On 2:59 PM, Jon TURNEY wrote:
> On 15/03/2011 13:53, Ryan Johnson wrote:
>> All of this assumes Windows is consistent in choosing locations when conflicts
> It's assumed that CreateProcess() produces the same layout, yes.
This assumption is due to what?
- Documented Windows feature?
- An observation which holds in spite of tests/abuse which try to 
exercise corner cases?
- A wish which comes true often enough to get by in most cases?

> I suggest you read how-startup-shutdown-works.txt and then observe that
> dll_list:alloc() is called by dll_dllcrt0_1()
Thanks for the pointer. Unfortunately, it doesn't tell much about 
fork(), nor does it make clear when memory for dependent dlls is 
assigned. The loader calls dependent dllmains right before entering the 
. owner's dllmain, but that doesn't say when the address space is 
reserved.
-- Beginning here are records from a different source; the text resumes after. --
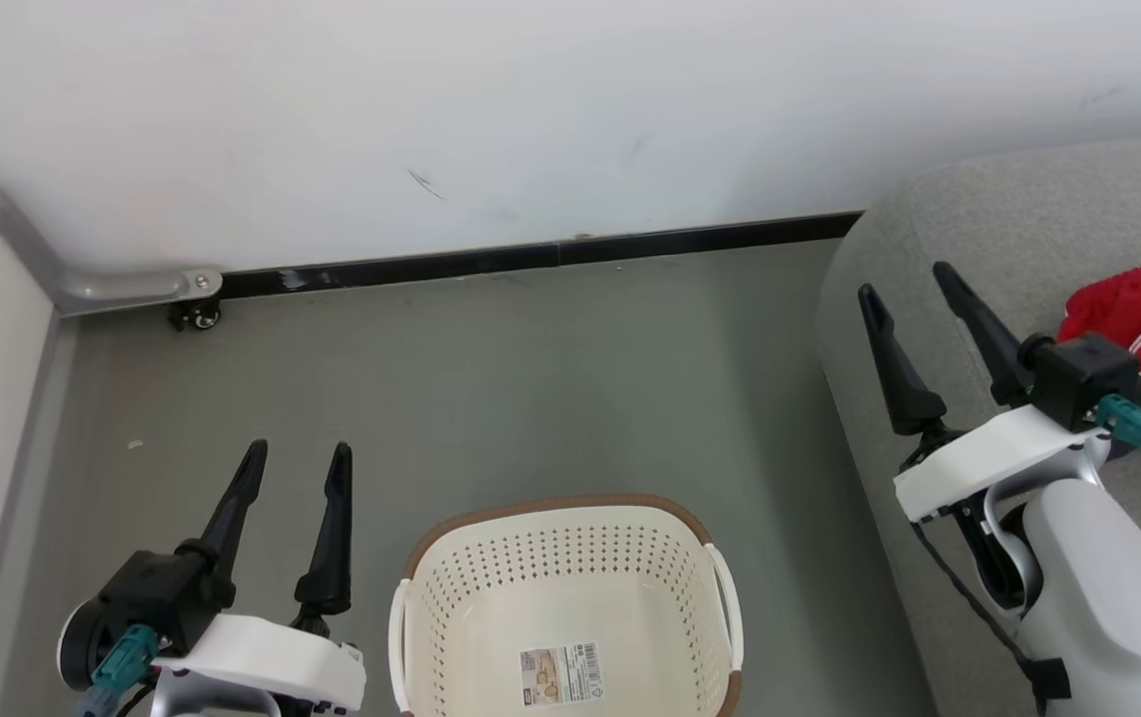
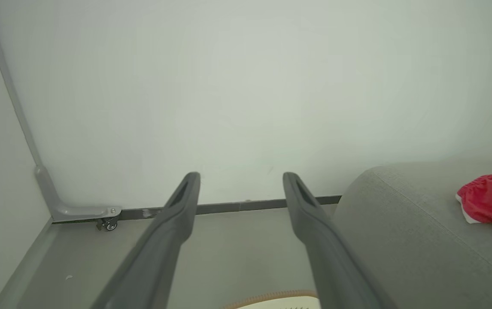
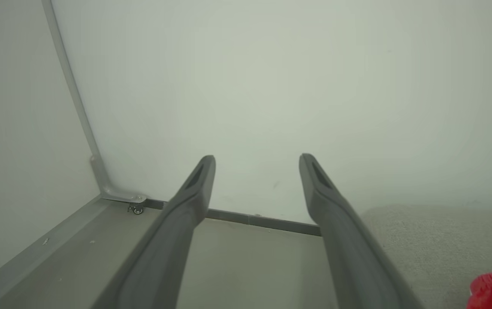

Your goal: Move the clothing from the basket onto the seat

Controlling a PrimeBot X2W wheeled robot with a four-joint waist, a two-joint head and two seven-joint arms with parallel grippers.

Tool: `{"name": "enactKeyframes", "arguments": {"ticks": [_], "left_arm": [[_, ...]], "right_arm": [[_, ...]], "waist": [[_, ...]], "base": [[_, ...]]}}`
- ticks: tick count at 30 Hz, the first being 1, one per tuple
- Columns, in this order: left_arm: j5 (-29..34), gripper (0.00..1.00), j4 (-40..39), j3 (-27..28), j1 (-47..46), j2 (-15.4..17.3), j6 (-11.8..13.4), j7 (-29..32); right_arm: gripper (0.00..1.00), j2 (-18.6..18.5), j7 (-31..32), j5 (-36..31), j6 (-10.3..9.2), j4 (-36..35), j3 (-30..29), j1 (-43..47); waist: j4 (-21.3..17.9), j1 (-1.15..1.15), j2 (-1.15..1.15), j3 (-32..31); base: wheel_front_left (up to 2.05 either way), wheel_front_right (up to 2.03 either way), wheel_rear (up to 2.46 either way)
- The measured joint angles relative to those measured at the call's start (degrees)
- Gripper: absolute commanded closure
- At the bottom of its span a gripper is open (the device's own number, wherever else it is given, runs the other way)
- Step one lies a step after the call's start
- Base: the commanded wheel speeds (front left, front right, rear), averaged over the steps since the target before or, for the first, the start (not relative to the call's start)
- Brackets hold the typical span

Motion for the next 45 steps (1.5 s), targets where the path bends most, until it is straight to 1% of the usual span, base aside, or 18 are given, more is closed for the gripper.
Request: {"name": "enactKeyframes", "arguments": {"ticks": [8, 15, 20, 25, 30, 36, 45], "left_arm": [[1.5, 0.0, 0.1, 1.7, 2.5, -0.6, 1.5, 0.0], [2.5, 0.0, -0.7, 2.6, 4.5, -2.4, 2.9, 0.0], [3.0, 0.0, -0.9, 2.2, 5.6, -2.9, 2.9, 0.0], [3.4, 0.0, -0.9, 2.1, 6.5, -3.7, 2.9, 0.0], [4.5, 0.0, -0.4, 2.0, 6.8, -3.8, 2.8, 0.0], [4.9, 0.0, -0.2, 2.1, 7.9, -4.1, 2.5, 0.0], [6.4, 0.0, 0.9, 1.9, 9.2, -4.1, 2.4, 0.0]], "right_arm": [[0.0, 2.7, 0.2, -1.5, 0.0, -0.7, -2.1, 4.0], [0.0, 5.1, 0.8, -3.3, 0.0, -0.8, -4.5, 8.0], [0.0, 7.3, 1.1, -4.0, 0.0, -1.6, -6.0, 10.9], [0.0, 8.0, 2.0, -4.4, 0.0, -2.4, -6.6, 14.4], [0.0, 9.2, 2.9, -4.9, 0.0, -2.9, -7.4, 18.3], [0.0, 9.6, 3.3, -6.0, 0.0, -3.7, -8.0, 22.1], [0.0, 9.9, 4.4, -7.8, 0.0, -7.1, -7.7, 24.6]], "waist": [[2.4, 0.0, 0.0, -1.9], [4.2, 0.0, 0.0, -3.6], [5.4, 0.0, 0.0, -4.8], [6.2, 0.0, 0.0, -6.0], [6.7, 0.0, 0.0, -7.1], [6.7, 0.0, 0.0, -8.2], [5.6, 0.0, 0.0, -9.0]], "base": [[0.0, 0.0, 0.0], [0.0, 0.0, 0.0], [0.0, 0.0, 0.0], [0.0, 0.0, 0.0], [0.0, 0.0, 0.0], [0.0, 0.0, 0.0], [0.0, 0.0, 0.0]]}}
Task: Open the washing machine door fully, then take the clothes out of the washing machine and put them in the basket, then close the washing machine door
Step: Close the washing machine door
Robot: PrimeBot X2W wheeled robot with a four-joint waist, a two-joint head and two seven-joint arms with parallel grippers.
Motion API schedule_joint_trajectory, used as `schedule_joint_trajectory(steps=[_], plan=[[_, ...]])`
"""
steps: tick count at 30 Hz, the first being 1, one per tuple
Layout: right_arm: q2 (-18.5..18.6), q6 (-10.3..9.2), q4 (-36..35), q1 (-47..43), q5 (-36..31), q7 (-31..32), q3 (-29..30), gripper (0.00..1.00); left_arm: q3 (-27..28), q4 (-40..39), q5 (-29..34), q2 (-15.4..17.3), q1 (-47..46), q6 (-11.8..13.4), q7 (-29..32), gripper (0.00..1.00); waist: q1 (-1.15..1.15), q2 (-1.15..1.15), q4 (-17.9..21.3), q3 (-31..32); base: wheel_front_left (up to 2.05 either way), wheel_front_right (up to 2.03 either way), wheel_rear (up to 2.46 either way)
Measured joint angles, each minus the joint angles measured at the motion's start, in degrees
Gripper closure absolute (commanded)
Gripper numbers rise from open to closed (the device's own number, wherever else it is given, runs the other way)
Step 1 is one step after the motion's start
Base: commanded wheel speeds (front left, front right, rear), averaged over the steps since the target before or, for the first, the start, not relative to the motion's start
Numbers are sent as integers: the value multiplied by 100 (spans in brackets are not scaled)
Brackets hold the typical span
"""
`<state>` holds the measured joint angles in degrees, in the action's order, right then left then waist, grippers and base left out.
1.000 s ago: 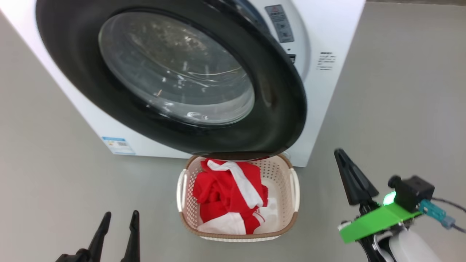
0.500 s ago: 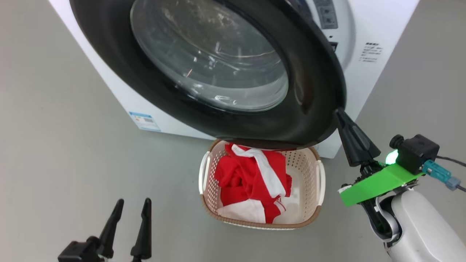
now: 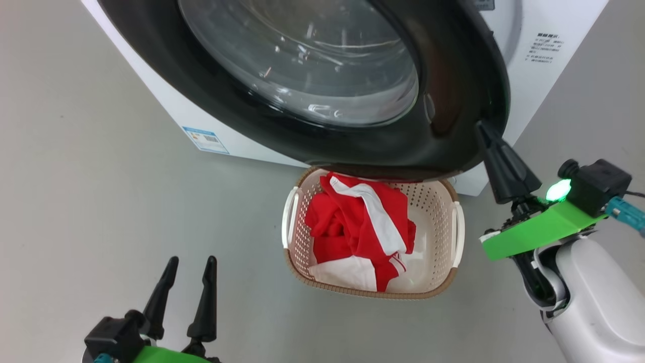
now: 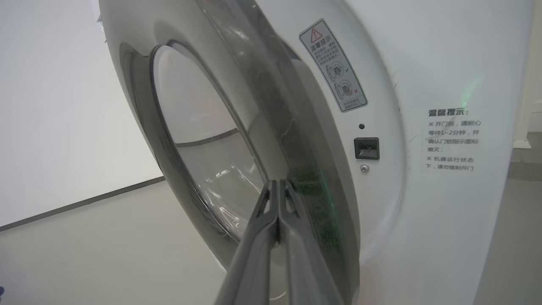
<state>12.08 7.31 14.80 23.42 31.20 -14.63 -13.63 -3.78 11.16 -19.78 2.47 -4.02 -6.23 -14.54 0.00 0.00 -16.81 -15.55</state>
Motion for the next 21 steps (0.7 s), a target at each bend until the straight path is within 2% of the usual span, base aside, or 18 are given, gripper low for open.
schedule_joint_trajectory(steps=[21], plan=[[325,8,-200,826,-1,-2,630,100,-261,-52,-157,-21,-455,-1,0,0,0,0,-122,-788,0,0,0]])
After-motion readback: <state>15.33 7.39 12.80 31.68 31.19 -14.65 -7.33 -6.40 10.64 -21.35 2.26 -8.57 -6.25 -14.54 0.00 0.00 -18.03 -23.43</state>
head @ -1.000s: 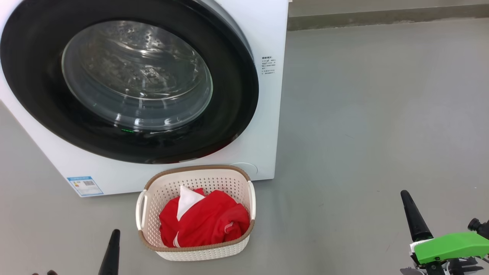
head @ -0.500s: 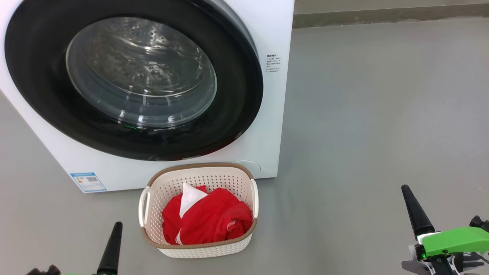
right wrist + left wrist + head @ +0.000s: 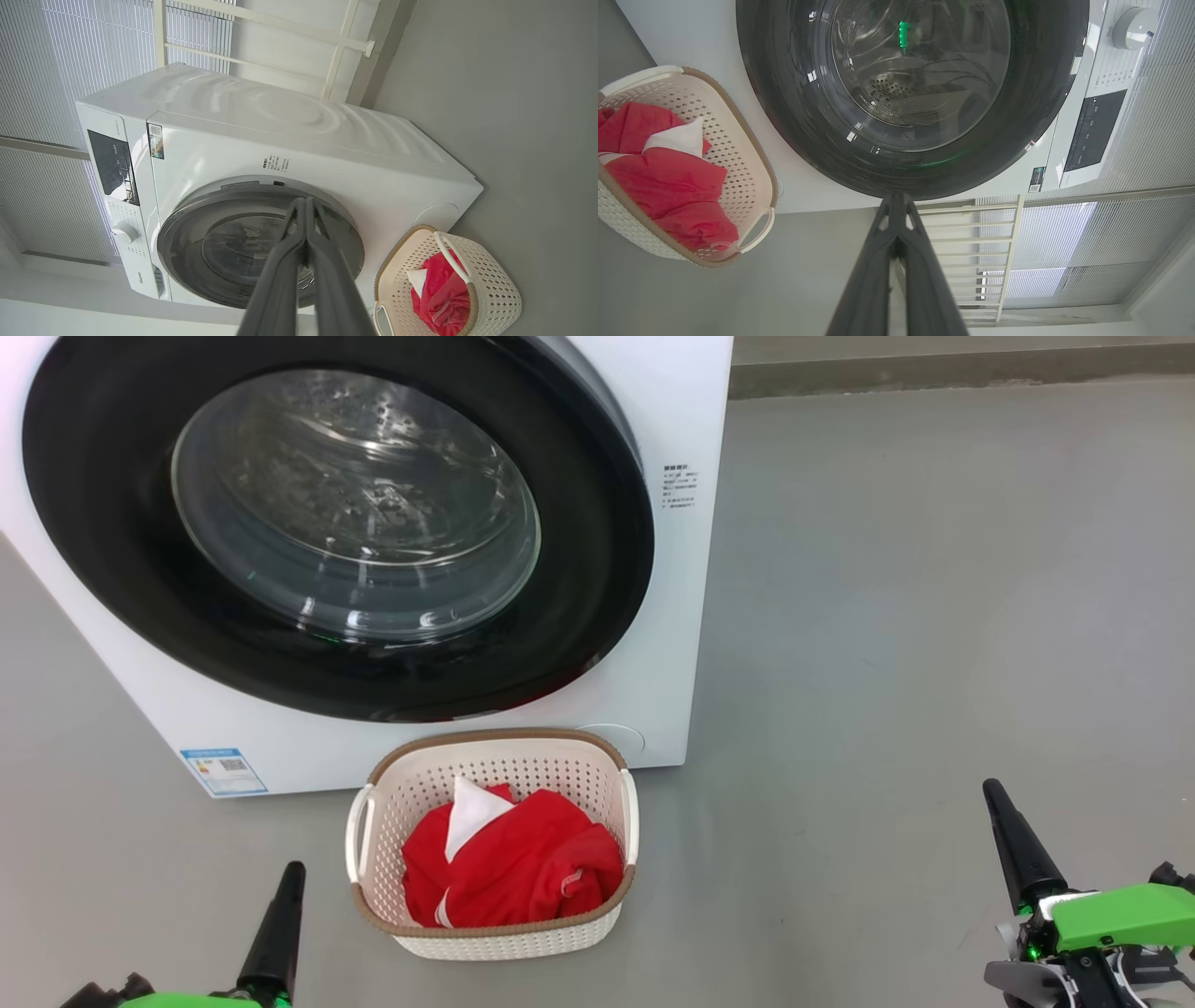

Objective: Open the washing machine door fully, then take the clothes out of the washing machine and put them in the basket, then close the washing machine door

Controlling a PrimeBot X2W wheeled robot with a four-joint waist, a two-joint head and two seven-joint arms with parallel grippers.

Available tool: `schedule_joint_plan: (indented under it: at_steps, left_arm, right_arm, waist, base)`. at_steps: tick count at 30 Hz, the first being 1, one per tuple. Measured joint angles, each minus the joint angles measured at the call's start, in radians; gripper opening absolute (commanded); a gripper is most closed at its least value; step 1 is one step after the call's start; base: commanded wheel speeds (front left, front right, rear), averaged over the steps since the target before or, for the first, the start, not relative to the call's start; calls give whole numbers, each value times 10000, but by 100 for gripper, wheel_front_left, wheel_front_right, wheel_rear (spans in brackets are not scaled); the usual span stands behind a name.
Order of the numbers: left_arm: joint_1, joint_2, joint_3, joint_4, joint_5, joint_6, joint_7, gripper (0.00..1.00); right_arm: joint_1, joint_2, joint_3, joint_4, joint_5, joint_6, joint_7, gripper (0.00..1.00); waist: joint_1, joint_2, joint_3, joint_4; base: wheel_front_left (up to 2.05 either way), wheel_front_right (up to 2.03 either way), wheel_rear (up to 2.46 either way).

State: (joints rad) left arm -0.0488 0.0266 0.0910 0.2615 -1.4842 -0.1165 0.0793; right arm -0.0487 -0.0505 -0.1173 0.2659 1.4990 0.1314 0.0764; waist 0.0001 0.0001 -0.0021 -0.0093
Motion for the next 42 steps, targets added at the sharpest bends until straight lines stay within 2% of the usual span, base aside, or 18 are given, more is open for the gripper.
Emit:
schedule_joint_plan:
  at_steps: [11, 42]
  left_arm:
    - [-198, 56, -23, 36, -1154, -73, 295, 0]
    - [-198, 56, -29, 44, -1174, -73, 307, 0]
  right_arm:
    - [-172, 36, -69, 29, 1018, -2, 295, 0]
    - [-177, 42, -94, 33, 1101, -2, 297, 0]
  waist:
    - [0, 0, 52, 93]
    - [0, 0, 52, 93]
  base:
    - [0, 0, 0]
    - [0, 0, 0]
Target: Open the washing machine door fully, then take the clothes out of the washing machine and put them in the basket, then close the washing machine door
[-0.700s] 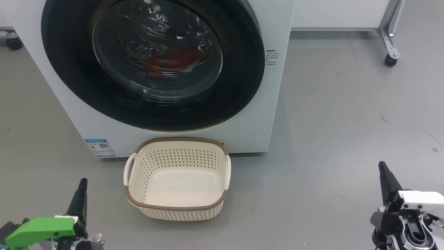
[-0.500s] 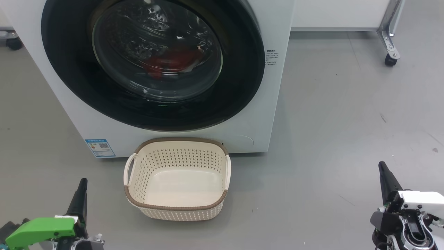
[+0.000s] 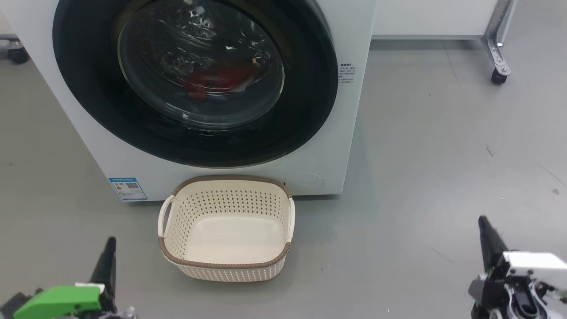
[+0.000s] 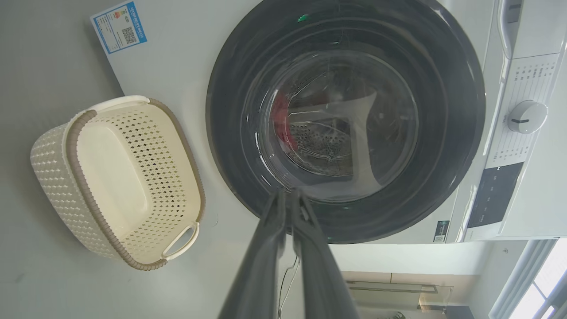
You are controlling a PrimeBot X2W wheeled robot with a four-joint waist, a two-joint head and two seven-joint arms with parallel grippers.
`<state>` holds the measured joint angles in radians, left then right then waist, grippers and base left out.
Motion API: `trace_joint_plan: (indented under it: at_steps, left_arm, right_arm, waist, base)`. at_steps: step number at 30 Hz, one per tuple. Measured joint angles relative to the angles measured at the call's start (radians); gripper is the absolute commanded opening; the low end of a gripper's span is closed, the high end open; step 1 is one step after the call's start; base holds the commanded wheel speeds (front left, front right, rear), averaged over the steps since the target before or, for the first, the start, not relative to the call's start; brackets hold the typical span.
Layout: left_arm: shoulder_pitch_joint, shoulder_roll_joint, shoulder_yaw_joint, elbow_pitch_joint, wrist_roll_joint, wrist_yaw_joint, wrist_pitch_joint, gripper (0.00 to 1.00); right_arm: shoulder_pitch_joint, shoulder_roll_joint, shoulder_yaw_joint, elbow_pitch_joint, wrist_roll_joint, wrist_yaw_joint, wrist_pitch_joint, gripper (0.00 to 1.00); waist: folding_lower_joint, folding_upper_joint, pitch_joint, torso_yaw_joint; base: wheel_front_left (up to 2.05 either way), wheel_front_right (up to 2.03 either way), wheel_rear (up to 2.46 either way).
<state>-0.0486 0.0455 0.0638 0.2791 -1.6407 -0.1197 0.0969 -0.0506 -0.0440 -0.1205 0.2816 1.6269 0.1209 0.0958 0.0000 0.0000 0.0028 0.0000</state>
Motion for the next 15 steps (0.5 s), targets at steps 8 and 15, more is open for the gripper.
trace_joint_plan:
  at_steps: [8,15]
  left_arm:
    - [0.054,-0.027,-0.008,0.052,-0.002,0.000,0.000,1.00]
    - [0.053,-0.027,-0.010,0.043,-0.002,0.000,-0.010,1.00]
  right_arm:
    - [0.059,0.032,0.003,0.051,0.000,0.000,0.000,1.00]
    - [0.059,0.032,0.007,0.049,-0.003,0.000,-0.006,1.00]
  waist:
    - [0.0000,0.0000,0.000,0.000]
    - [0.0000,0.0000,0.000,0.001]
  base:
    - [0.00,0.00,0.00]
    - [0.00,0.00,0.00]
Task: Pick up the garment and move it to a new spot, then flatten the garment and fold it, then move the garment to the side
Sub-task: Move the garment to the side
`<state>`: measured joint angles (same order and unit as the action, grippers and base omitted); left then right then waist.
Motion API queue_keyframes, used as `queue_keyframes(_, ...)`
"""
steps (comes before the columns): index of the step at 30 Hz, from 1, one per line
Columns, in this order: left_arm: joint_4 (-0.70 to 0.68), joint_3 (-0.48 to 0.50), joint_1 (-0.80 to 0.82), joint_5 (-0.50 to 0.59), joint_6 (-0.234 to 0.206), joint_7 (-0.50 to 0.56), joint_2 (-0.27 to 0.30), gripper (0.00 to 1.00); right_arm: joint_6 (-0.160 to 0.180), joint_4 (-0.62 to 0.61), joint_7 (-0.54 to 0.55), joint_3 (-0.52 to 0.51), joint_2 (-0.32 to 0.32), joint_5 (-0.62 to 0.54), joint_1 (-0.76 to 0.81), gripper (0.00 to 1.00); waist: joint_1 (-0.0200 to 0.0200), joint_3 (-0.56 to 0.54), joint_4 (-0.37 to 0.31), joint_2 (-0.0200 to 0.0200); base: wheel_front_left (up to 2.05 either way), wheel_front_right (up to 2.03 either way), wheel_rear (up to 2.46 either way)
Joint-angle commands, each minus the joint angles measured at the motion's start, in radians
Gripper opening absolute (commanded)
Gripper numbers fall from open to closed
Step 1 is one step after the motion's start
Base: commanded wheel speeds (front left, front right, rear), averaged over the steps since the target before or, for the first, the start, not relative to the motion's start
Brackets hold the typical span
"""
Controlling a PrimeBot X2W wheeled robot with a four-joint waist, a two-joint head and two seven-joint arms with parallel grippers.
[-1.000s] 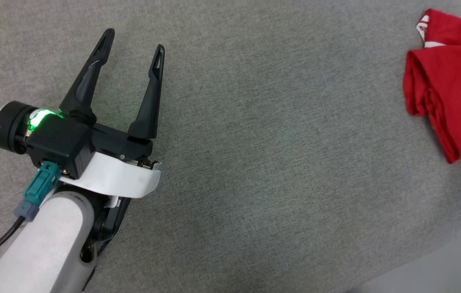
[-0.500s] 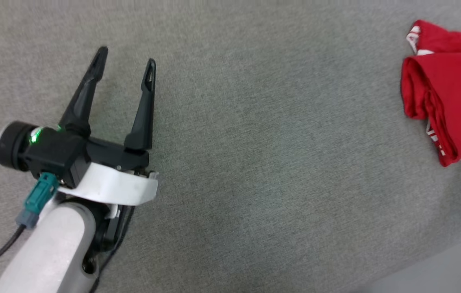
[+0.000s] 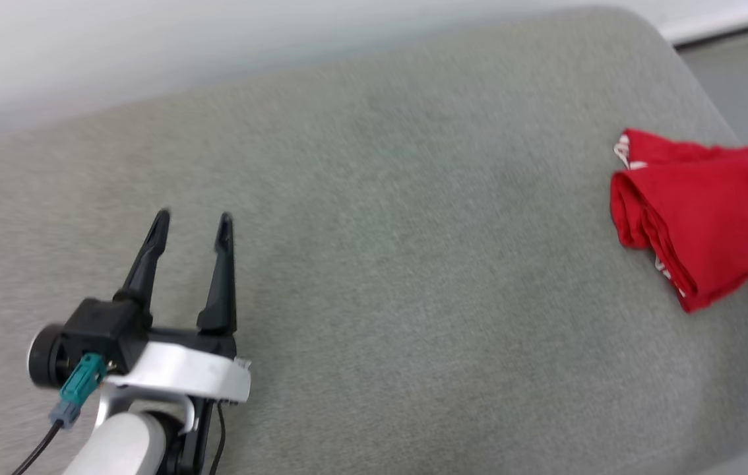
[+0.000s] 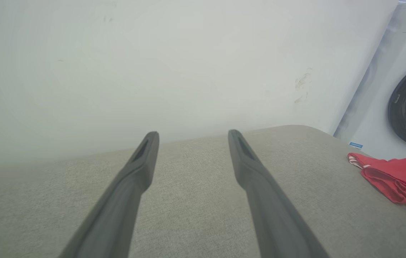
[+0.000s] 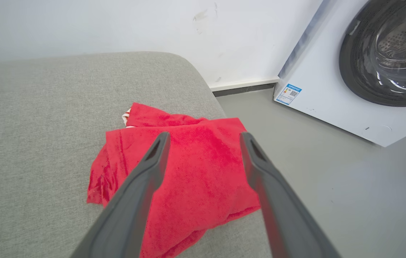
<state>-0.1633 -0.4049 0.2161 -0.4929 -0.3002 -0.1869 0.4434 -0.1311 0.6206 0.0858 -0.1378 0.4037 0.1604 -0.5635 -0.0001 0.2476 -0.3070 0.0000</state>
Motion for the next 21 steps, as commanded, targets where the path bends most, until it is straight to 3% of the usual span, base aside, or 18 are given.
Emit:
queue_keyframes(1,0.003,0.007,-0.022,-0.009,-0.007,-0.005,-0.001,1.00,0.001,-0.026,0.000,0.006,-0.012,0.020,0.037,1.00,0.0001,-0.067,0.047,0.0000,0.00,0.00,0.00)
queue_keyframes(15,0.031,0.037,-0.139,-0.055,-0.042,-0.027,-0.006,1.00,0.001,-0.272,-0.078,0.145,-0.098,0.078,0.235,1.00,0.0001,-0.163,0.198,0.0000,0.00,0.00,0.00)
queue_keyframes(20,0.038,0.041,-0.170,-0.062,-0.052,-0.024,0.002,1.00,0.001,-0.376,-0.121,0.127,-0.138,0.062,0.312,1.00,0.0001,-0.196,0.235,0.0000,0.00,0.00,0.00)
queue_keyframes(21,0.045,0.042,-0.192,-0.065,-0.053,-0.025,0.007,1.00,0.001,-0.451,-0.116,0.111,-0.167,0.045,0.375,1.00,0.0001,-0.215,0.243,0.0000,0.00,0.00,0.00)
There's the complexity of deferred vs. immediate dllmain calls 
as well.

> I look forward to reading your patches :-)
I think it's still rather premature to be cooking up a patch, 
unfortunately -- I'm not convinced I know yet where the real problem 
lies. Without some data to back up my speculation (which seems hard to 
come by), any patch I might write would have a high probability of 
joining other accumulated band-aids such as reserve_upto().

Open questions (for my ignorant self, at least) include:
- Does Windows always load a given dll at the same address when its base 
address is already occupied?
- Does fork() always load DLLs in the same order that the parent loaded 
them? This would probably be helpful to know even in cases where no 
error arises, because it's a necessary precursor to fork failures, and 
the code seems to assume it's true.
- Is it ever possible for fork() to unload BLODA dlls?
- Do injected dlls arrive before or after statically-linked dlls? Or can 
it be either one?
- At fork time, does cygwin mogrify some generic child process to look 
like the parent, or is the child another "normal" run of the parent's 
executable image followed by plastic surgery to make heap, stack, etc. 
match? I had been assuming the former, but should probably ask.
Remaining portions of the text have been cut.